Print Page - Unicode Research and Programming

Title: Unicode Research and Programming
Post by: RayRay on September 05, 2011, 04:53:55 PM

I was going to explain Unicode further on the Unicode Snowman topic, but SMF suggested that I should make another topic.

Remember that I said you could produce a Unicode or ASCII character with Alt and the Keypad?

After learning some hexadecimal, (the format consisting of 16 numbers <0-9, A-F>, with decimal consisting of 10) I learned the TRUE meaning of Unicode. (you could look this stuff up on Wikipedia, but I just like to sum it up here)

I was learning about how the NES programming worked, so I went to read about bytes, how each byte consists of two hexadecimal digits called 'nibbles'. When I read about nibbles, I saw this chart:
(http://upload.wikimedia.org/wikipedia/commons/b/bf/Octets_in_CP866_ordered_by_nibbles.png)
I looked at the bottom two rows, and it looked really familiar.

Later I went to read about Unicode. Turns out that there isn't just 10,000 characters. The index definition consists of 0 to 10FFFF, which is 1,114,112 indexes! However, many of the indexes doesn't have characters, but I'm pretty sure it still is a million.

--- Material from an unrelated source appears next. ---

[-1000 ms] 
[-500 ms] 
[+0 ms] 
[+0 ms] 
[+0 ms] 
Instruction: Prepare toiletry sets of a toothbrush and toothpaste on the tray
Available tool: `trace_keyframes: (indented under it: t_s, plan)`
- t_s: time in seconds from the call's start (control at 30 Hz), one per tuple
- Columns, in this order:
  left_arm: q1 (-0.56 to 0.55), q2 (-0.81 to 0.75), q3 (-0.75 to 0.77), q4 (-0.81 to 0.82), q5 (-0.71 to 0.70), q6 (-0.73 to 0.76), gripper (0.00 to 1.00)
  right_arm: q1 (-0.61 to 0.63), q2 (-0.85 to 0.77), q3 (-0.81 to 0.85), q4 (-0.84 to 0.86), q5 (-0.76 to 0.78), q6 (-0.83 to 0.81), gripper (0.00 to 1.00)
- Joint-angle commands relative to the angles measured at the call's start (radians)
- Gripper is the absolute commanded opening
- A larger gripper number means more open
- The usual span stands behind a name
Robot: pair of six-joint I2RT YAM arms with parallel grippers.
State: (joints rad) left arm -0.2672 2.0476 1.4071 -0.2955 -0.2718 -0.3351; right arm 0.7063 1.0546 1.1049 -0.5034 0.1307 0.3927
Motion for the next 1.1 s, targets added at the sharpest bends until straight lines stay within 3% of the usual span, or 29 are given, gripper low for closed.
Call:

Unicode is actually a product automatically installed in Windows. It consists of emoticons, symbols, the letters and numbers, japanese symbols, and your fellow Windows 96 window graphics. Also files have a bit format. They could have the normal 8-bit characters, which is all and only all the characters you see on the picture. (some characters are a bit different actually) But some are 16-bit, or even 32-bit. If you open a 32-bit file in an 8-bit editor, you should realize that each 4 characters is just 1 character.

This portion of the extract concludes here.